The Eighth Air Force continued its sustained assault on Bremen, Germany, on Dec. 20, 1943. On that day, 20-year-old SSgt. Forrest L. Vosler was serving as a radio operator and aerial gunner aboard Jersey Bounce Jr., a B-17 Flying Fortress of the 303d Bomb Group’s 358th Bomb Squadron.
Vosler had been in England since October, and was on only his fourth combat mission.
Coming off the target, Jersey Bounce Jr. was heavily damaged by antiaircraft fire and drifted out of formation to become of immediate interest to predatory enemy fighters.
In the attacks that followed, a 20-mm cannon shell exploded in the radio compartment, wounding Vosler in the legs and thighs. The radio was damaged and rendered inoperative. At about the same time, the tail gunner was seriously wounded by a direct hit on the tail of the plane, and his guns were put out of commission.
Vosler, realizing the need to protect the vulnerable tail of the bomber, began a steady stream of fire to take up the slack. As enemy fighters continued to swarm about the crippled bomber, a determined Vosler fought back.
A short time later, another shell exploded in the plane, hitting the sergeant in the chest and face. Refusing first aid, and with metal fragments in his eyes blurring his vision, he kept firing his guns.
Jersey Bounce Jr. survived the ordeal over the North Sea until off Cromer, England. It was there that the pilot announced his decision to ditch the limping bomber. Though blinded, Vosler managed to repair the aircraft’s battle-damaged radio entirely by touch. With the set now operating, Vosler sent out distress calls in between periods of unconsciousness.
The plane slammed into the water. Vosler groped his way, without assistance, onto a wing. There he held the severely wounded tail gunner from slipping under until the other crew members could help them both into a dinghy.
They were subsequently taken aboard a Norwegian coaster. A short time later a fast motor patrol boat directed to the vessel by air/sea rescue took the two wounded men to England.

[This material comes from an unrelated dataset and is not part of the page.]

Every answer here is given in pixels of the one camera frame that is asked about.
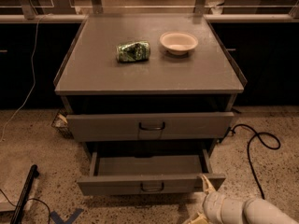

“I don’t know what happened to the others,” Mr. Vosler said in a recent interview. “I was confined to hospitals in England until my return to the United States in March 1944.”
On his return to the US, Vosler was presented the Medal of Honor for his bravery by President Roosevelt at a White House ceremony. Vosler is one of only three Eighth Air Force enlisted men to receive the nation’s highest award during World War II.
Vosler continued to receive treatment at various hospitals until he was discharged from service in October 1944, with the rank of technical sergeant (his promotion came through two weeks after he was wounded).
Employed by a radio station while earning a college degree, in 1946 Vosler became one of the charter members of the fledgling Air Force Association’s board of national directors.
Today, he lives in Baldwinsville, N.Y.
Published March 1983. For presentation on this web site, some Valor articles have been amended for accuracy.